I've recently tried Schmitt, paraphase, and cathodyne splitters using a 12AT7 in the same Deluxe and couldn't tell a difference. Other people have told me there is one, but I'm not hearing it. If anybody can shed some light on what to listen for, I'd love to know.
Also, while its possible different splitters may produce different levels of distortion and asymmetry between their output legs, no splitter can "cancel" harmonics. That can only happen in where the signals come back together in the output transformer primary.
|12/27/2000 1:58 PM|
that's a pretty astute observation, and 99 percent true, but not absolutely always correct.
the differential type splitters (i.e. those that share a tail current between two paraphase gain stages) are not often used in such a capacity (or, i should say, advantage of this attribute is not often taken) but they DO have the ability to reduce even harmonic distortion by virtue of their balanced nature.
this occurs due to the curved nature of the gm--there is a dropping off of gm at low plate currents, and an increase at higher plate currents. thus, if the two stages were NOT sharing a tail current, as one tube is turning on, and the other is turning off, the currents would not change at the same rate.
as soon as you enforce current sharing at the tail, the currents will offset one another, and (assuming a perfect current sink in the tail) one must decrease as fast as the other is increasing. in this way the gm is linearized, and the curvature of the gm characteristic that previously lead to the predominant 2nd (and other even) order distortion from the gain stage is decreased.

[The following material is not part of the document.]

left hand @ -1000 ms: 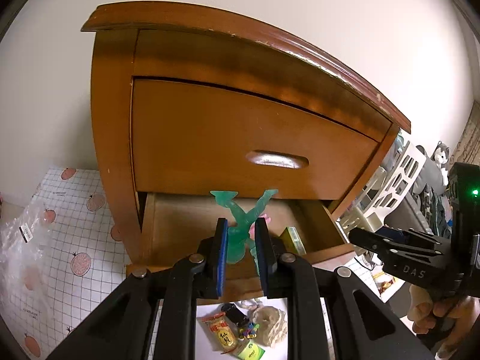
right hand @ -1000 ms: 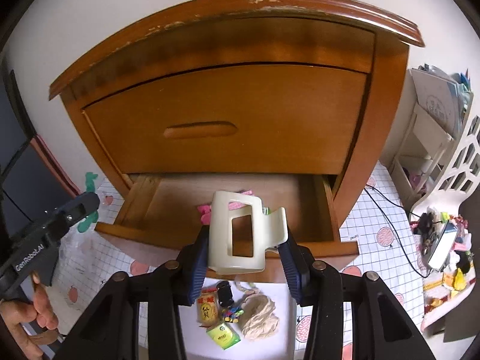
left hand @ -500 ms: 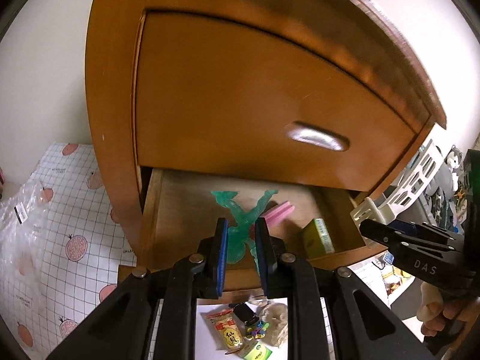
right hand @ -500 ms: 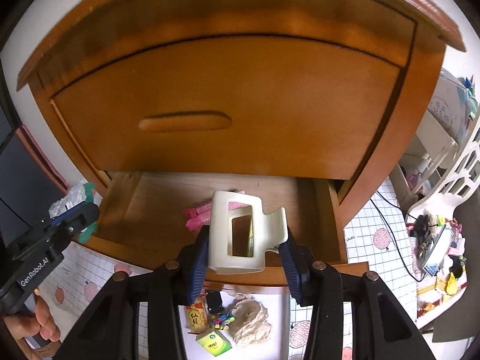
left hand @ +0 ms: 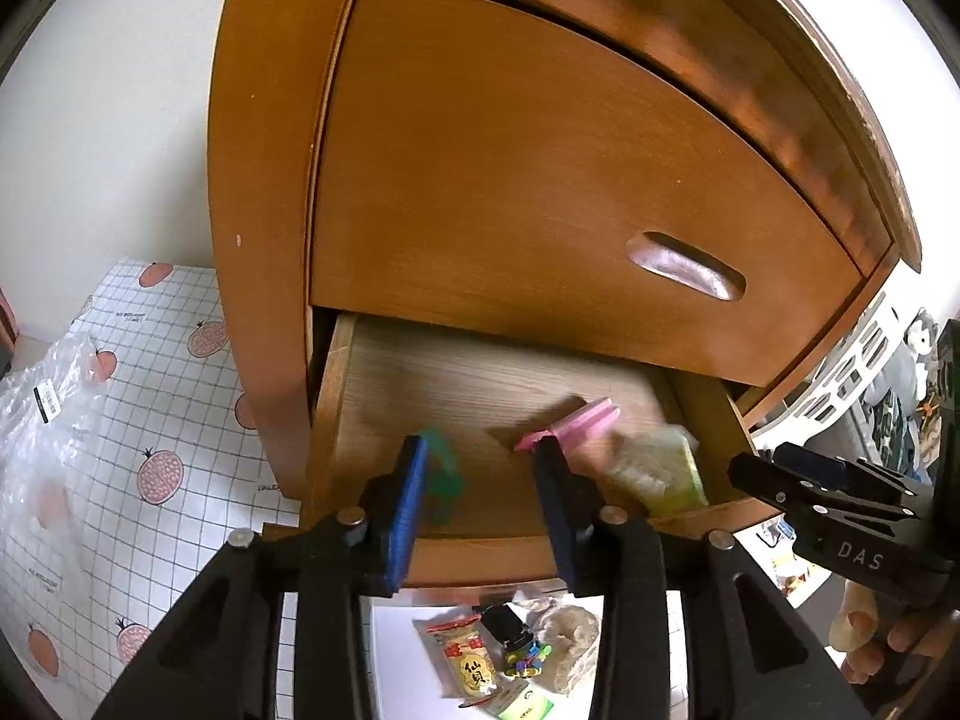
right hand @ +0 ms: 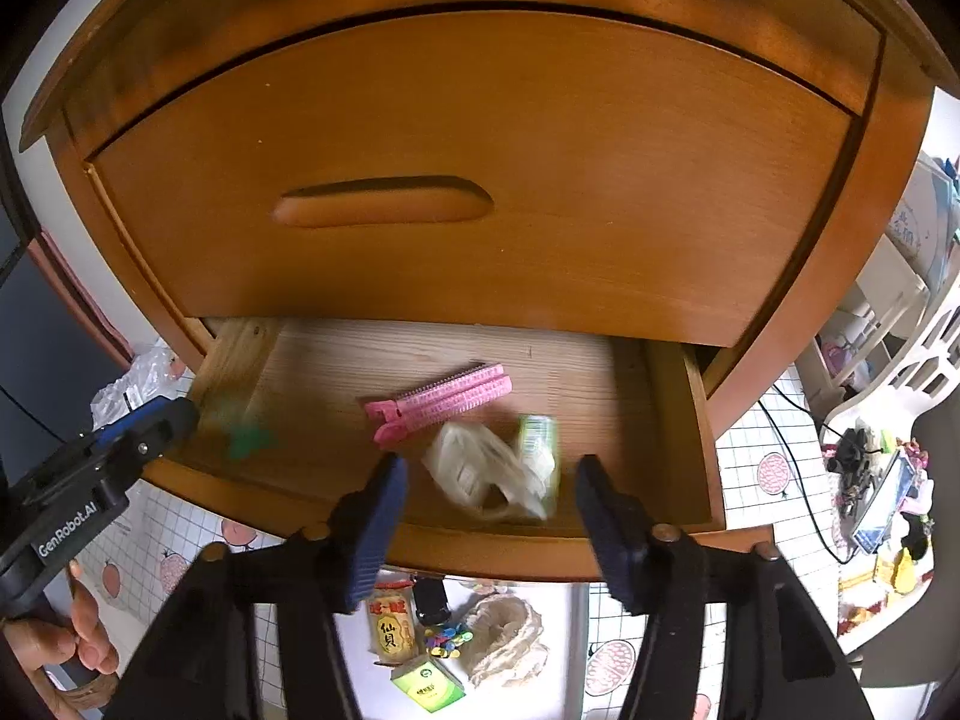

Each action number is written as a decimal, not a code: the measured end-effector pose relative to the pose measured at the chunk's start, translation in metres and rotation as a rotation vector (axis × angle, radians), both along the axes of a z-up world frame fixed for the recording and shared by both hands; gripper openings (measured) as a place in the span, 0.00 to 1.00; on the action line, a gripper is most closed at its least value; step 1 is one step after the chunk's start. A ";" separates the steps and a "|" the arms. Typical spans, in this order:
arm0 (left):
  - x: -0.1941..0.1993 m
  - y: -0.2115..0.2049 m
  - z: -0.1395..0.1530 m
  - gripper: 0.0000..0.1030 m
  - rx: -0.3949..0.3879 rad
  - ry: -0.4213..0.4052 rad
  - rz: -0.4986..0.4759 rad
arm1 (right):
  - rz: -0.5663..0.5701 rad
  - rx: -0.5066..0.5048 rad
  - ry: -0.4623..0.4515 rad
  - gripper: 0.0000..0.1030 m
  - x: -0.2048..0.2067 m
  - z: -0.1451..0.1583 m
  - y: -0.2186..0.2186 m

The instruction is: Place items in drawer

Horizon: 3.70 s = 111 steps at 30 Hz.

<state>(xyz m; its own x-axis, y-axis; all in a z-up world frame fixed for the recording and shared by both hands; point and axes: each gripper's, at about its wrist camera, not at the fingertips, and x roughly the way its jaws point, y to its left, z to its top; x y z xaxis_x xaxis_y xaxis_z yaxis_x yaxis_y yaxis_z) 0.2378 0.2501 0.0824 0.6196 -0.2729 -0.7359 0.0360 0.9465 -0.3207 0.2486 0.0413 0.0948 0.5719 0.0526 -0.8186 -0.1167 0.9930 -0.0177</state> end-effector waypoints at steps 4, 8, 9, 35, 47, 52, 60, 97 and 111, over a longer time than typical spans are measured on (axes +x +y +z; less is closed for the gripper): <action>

actually there's additional cancellation going on due to that shared tail current... if the dynamic resistance of the tail is high, you have a high CMRR in the differential pair. iow, any common-mode signal will tend to be amplified LESS than any differential-mode signal.
this is one of the very few topologies that can actually reduce distortion.
just an extra bit of theory on a wednesday morning!
|12/27/2000 3:14 PM|
||break it down|
Back to the average-Joe-doin'-a-mod level, does anyone else have an opinion as to how the various pi's compare to each other vis a vis their effect on the sound? Like, from the ear's perspective?